Ike did. LeBrun at one time served as second in charge, and acted as the former sheriff’s bag man.
“Pull both their prints and send them along with the other stuff. If there’s anything going on and I can make a case, those bozos are going to jail.”
Essie looked distressed.
“Problem?”
“They’ll know I was the one that ratted them out.”
Ike hadn’t thought of that. “Tell you what. You pack your bags and get on down to Orlando. I’ll let the word leak out that I put you on disciplinary paid leave. That is partly true and it ought to make them look elsewhere. Essie, now you see how it is. Police work is messy and sometimes it gets dangerous. But if we don’t put the bad guys away, if we turn a blind eye because they might come back to hurt us, they win.”
She nodded unhappily and walked back into the office with him. “I reckon you’re right. Whew.”
Chapter 16
Norbert’s Lock and Load sold a combination of security devices, surveillance equipment, and other marginally legal items, as well as guns and ammunition. Rumor had it that some of Norbert’s clientele traveled from as far away as Washington D.C. to browse through his inventory.
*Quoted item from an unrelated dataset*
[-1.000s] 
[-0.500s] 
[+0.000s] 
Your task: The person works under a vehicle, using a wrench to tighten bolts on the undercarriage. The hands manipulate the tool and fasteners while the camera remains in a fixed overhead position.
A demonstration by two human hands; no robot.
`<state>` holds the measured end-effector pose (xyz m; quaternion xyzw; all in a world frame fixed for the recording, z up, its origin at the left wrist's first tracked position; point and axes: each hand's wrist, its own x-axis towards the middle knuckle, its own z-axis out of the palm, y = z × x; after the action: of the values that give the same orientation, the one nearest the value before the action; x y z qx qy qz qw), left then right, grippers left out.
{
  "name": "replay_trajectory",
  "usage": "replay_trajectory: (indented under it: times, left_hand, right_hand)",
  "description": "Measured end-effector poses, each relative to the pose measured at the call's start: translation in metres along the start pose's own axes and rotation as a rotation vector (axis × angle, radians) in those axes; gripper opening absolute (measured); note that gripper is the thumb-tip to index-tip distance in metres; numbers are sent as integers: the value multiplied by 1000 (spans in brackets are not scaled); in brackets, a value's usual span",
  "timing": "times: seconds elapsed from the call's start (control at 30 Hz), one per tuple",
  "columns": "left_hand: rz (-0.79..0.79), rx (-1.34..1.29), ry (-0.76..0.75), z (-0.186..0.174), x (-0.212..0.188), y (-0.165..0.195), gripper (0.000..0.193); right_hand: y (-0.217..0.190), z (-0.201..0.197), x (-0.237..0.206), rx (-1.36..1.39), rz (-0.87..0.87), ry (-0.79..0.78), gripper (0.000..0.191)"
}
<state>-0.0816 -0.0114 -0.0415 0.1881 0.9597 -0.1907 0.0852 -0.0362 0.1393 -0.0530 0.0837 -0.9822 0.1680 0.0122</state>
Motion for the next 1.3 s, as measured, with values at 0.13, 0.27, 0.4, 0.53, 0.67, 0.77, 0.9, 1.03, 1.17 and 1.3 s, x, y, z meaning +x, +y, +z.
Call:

When it came to selling hand guns, Norbert had acquired a reputation, which he vehemently denied, for being somewhat loose in his background checks. In any case, he remained a politically incorrect institution in the very shadows of Callend College, Picketsville’s major, and perhaps, only point of interest and bastion of correctness. Ike pulled into the gravel parking lot and waited a moment for Norbert to recognize him and make whatever adjustments he needed before welcoming the town’s law enforcement arm.